Important error of fact

[14] The law says that a claimant must be “capable of and available for work” to be entitled to regular benefits.Footnote 4 That means that a claimant must be capable and also available for work. A claimant who is physically capable of work but not available for work is not entitled to regular benefits.

[15] In her leave to appeal application, the Claimant said that she misunderstood a question in the benefit application and mistakenly said that she was not able to work. She said that she made this mistake with the help of a Commission agent. She goes on to explain that she had been physically capable of returning to work but that she did not return to work because she needed to support her sick son.

[16] The Claimant seems to be arguing that that she would have been entitled to regular benefits if only the General Division had accepted that she was physically capable of returning to work.

[17] Regardless of how the Claimant completed her original application or why she did so, it looks like both the General Division and the Commission understood her to be saying that she was physically capable of working. The Claimant clarified this to the Commission in a March 3, 2022, conversation.Footnote 5 The General Division decision also refers to her evidence that she was physically capable of working.Footnote 6

[18] However, the General Division did not make an explicit finding as to whether or not the Claimant was physically capable of working. Instead, its decision focused on the Claimant’s availability.

[19] The General Division found that the Claimant was not available for work. It did so by considering all three factors of the legal test for availability described by the Federal Court of Appeal.Footnote 7

[20] On the first factor, the General Division found that the Claimant had a desire to return to work. However, it found against her on the second and third factors. It found that she had not made efforts to find a job and that she had placed personal conditions on her return to work that unduly restricted her chances of returning to employment. Because of these findings, the General Division determined that she was “not available for work” within the meaning of the Employment Insurance Act.

[21] To identify an arguable case that the General Division made an error of fact, I need to find that the General Division may have based its decision on a finding of fact that ignored or misunderstood the evidence.Footnote 8

[22] The General Division could have decided that the Claimant was not entitled to regular benefits if it found that she was not capable of work. However, it did not find that she was not capable of work.

[23] Instead, the General Division found that the Claimant was not entitled to benefits because she was not available for work. Once it found that she was not available, it did not need to find that she was not capable of work too. A claimant who is not available for work is not entitled to regular benefits regardless of whether the claimant is capable of work.

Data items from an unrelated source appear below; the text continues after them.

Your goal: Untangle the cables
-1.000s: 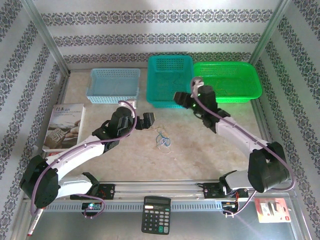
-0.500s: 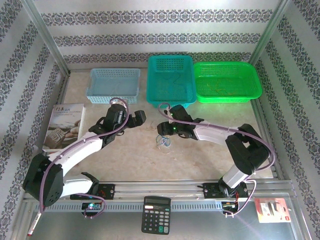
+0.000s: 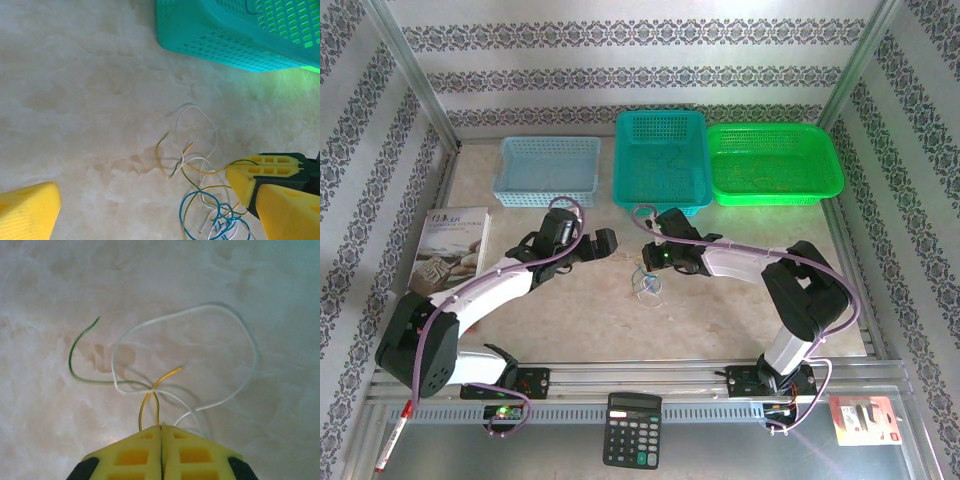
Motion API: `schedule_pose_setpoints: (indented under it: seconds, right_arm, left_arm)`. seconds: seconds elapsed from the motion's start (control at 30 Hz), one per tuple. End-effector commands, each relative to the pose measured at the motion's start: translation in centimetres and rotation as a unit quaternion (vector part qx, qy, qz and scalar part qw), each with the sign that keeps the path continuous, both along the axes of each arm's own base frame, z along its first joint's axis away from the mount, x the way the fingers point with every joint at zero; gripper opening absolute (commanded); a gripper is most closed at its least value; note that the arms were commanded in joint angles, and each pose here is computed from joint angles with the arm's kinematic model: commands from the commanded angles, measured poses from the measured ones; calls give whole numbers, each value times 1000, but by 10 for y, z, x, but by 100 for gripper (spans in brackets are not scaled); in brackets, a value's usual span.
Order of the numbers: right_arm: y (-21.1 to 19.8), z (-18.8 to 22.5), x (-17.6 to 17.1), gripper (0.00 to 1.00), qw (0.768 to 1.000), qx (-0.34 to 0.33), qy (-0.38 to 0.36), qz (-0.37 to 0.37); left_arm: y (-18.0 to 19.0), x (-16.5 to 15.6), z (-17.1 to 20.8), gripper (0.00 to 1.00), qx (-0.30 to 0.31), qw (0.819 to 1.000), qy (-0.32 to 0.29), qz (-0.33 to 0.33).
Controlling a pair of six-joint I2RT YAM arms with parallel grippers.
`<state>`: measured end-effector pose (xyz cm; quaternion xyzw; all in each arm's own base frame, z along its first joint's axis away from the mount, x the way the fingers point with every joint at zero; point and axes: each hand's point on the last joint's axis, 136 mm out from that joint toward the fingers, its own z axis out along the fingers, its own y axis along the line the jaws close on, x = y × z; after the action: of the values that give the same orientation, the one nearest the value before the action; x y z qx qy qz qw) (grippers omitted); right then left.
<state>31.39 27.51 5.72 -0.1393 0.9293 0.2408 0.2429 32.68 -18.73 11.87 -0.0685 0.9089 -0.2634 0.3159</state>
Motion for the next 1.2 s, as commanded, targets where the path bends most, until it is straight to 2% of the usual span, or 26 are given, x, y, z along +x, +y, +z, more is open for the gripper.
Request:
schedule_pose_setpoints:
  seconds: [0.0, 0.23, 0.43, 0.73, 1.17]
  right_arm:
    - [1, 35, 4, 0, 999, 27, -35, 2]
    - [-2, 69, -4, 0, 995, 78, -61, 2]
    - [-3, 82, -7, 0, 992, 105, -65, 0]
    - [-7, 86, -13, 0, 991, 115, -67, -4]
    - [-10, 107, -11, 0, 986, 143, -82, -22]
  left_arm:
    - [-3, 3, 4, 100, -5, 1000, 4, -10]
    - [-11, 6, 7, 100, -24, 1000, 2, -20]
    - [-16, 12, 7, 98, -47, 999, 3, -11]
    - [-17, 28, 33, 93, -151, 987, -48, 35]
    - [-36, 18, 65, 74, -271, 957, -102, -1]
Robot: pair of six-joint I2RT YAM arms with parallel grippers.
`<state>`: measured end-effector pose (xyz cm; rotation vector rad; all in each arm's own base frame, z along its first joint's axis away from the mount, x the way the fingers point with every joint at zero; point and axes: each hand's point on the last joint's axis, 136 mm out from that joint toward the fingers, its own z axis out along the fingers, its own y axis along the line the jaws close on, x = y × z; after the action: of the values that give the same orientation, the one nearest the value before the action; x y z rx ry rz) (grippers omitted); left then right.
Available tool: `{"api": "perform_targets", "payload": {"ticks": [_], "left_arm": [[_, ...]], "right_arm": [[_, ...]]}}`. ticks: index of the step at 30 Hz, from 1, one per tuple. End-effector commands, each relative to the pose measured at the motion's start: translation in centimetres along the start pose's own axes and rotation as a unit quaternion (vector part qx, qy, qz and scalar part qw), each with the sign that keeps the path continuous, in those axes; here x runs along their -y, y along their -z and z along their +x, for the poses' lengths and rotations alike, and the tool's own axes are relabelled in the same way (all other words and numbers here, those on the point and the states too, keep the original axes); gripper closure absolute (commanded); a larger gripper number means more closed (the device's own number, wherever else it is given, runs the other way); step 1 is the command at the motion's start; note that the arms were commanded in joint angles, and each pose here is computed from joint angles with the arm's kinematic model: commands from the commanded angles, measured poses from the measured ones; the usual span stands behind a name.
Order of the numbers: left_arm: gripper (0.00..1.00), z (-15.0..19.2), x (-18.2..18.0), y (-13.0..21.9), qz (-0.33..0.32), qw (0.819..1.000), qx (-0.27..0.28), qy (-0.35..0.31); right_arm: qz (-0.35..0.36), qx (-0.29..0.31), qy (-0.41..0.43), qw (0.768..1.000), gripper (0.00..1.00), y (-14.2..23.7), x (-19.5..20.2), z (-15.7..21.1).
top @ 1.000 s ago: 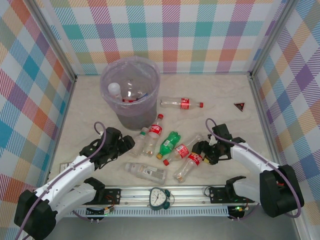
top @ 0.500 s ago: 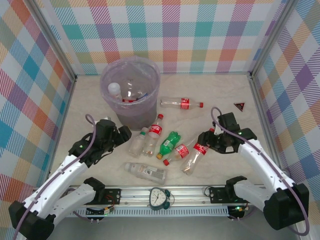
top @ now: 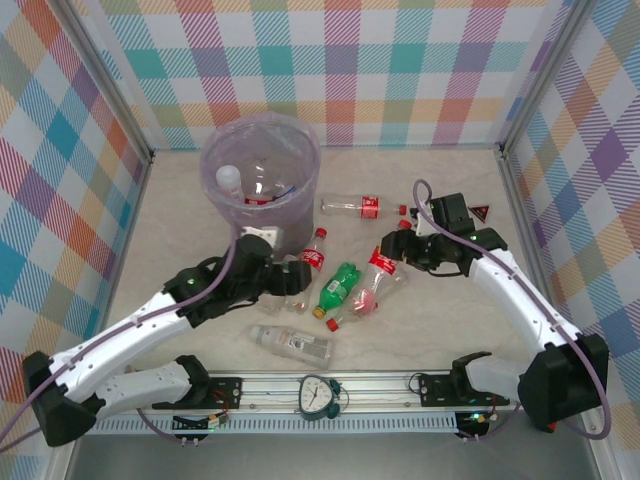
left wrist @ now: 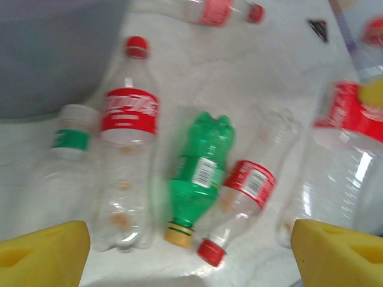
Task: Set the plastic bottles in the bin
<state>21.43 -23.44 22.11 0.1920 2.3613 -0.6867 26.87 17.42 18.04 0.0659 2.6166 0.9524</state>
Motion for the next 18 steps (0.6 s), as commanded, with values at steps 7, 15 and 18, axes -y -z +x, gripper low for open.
{"api": "perform_targets", "payload": {"ticks": [7, 15, 18], "left_arm": [[0.04, -0.7, 11.3, -4.8, 0.102, 0.989, -0.011, -0.107], [0.05, -0.3, 12.2, -7.5, 0.096, 0.989, -0.024, -0.107], [0.15, -0.8, 11.8, -7.7, 0.079, 0.991, -0.013, -0.109]], "right_arm": [[-0.124, 0.005, 0.037, 0.992, 0.4, 0.1, -6.9, -1.9], [-0.154, 0.001, 0.037, 0.987, 0.4, 0.5, -7.9, -1.6], [-0.161, 0.0, 0.039, 0.986, 0.4, 0.7, -8.2, -1.5]]}}
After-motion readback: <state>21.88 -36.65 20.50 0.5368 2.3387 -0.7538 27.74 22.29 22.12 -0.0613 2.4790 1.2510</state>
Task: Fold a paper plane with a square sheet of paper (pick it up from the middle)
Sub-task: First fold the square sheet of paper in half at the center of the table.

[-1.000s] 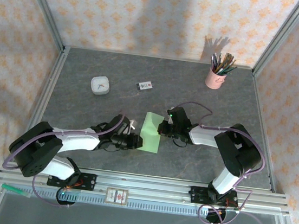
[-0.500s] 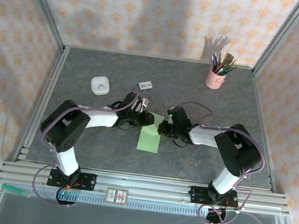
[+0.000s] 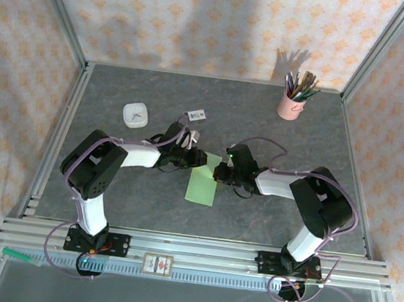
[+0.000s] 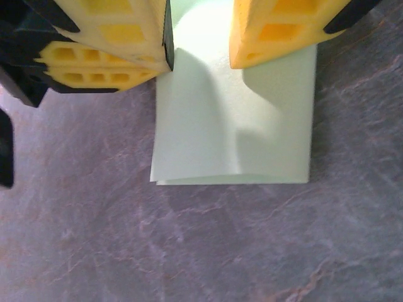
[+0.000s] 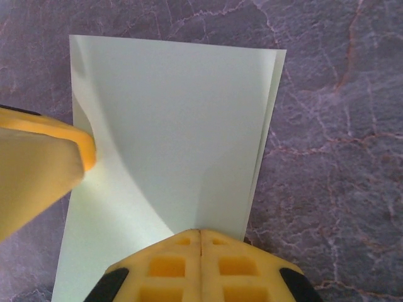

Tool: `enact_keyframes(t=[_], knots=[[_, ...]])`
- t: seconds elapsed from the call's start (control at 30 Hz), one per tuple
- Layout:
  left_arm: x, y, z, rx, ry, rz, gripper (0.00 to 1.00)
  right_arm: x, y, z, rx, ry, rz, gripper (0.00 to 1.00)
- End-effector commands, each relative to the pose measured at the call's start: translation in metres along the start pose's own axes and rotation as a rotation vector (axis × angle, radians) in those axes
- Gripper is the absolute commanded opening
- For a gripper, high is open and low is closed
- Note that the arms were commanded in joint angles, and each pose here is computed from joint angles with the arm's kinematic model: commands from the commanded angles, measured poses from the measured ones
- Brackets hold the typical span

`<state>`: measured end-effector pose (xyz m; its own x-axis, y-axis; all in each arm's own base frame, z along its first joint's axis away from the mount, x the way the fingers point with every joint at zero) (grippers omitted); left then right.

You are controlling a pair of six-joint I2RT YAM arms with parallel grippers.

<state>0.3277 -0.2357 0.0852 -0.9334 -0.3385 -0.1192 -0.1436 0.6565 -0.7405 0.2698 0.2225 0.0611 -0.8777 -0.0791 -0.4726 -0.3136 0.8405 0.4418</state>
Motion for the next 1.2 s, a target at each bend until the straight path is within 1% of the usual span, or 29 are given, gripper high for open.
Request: enact_keyframes(t=[0.0,0.1,0.17,0.2,0.33,0.47,0.5,0.57,0.73,0.9,1.03,1.17], knots=[[-0.012,-0.011,0.002,0.027,-0.017,0.036,0.32,0.056,-0.053,0.003,0.280,0.194,0.052,0.01],[-0.017,-0.003,0.013,0.005,-0.009,0.028,0.32,0.056,-0.053,0.002,0.283,0.192,0.051,0.01],[-0.022,-0.003,0.014,0.001,-0.017,0.031,0.32,0.056,-0.054,0.002,0.286,0.193,0.050,0.01],[-0.022,0.007,0.021,-0.019,-0.009,0.019,0.32,0.057,-0.054,0.002,0.286,0.194,0.050,0.01],[-0.032,0.018,0.019,-0.046,-0.022,0.003,0.32,0.057,-0.054,0.002,0.286,0.193,0.049,0.01],[-0.034,0.007,0.011,-0.005,-0.024,0.008,0.33,0.057,-0.054,0.001,0.290,0.193,0.049,0.01],[-0.035,-0.005,0.002,0.031,-0.035,0.019,0.33,0.057,-0.055,0.001,0.290,0.194,0.049,0.01],[-0.036,-0.011,-0.002,0.052,-0.044,0.026,0.33,0.057,-0.054,0.002,0.289,0.194,0.050,0.01],[-0.039,-0.010,0.006,0.043,-0.030,0.024,0.35,0.055,-0.053,0.003,0.285,0.195,0.050,0.01],[-0.045,0.015,0.022,-0.052,-0.032,0.000,0.35,0.055,-0.053,0.002,0.289,0.192,0.050,0.01],[-0.046,0.024,0.025,-0.084,-0.037,-0.002,0.35,0.056,-0.054,0.002,0.290,0.195,0.049,0.01],[-0.048,0.012,0.018,-0.047,-0.047,0.003,0.35,0.057,-0.055,0.002,0.293,0.196,0.051,0.01]])
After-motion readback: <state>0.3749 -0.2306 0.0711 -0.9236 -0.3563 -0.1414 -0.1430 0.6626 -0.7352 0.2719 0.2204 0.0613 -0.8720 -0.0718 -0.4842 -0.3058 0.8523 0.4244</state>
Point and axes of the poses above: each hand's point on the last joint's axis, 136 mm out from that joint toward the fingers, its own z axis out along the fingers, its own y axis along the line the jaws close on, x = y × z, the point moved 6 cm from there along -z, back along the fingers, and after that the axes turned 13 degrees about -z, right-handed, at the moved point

[24] I appreciate that the Claimant believes there was a mix-up around her physical capability to work. However, she has not pointed to any piece of mishandled evidence related to the General Division’s finding on her availability. The Claimant’s own testimony supported the General Division’s finding that she was not available. She testified that she could not leave her son alone because he required 24/7 care. There is additional evidence in the record of a conversation on March 3, 2022, in which she told the Commission that she was not available after March 28, 2021, because she needed to care for her son full-time.

[25] Even so, the Federal Court has directed the Appeal Division to look beyond the stated grounds of appeal.Footnote 9 Therefore, I have searched the appeal record for an arguable case that the General Division made an error by missing or misunderstanding any other evidence.

[26] I have not found anything that would support an arguable case that the General Division made an important error of fact.

Conclusion

[27] I am refusing leave to appeal. This means that the appeal will not proceed.